* **WORK REQUIRED**
Read the data line by line and say how many lines contain the string "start", giving the number alone.

* **DATA**
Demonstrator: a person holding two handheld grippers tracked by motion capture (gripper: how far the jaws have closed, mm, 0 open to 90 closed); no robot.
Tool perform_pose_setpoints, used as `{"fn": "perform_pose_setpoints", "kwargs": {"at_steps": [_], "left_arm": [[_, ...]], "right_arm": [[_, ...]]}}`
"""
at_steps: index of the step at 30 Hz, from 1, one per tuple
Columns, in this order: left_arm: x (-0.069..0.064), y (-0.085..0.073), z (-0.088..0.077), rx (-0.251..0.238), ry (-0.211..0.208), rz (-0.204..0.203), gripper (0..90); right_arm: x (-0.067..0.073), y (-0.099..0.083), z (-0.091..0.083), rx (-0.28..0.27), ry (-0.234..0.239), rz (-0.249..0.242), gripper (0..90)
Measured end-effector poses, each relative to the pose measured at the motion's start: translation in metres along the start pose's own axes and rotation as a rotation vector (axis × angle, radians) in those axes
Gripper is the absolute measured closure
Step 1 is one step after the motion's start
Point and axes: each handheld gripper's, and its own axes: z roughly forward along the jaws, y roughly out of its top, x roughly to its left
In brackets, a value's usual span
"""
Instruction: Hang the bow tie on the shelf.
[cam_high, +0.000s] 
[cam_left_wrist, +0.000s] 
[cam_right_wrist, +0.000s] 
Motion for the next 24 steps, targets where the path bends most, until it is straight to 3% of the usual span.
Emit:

* **EXERCISE SOLUTION**
2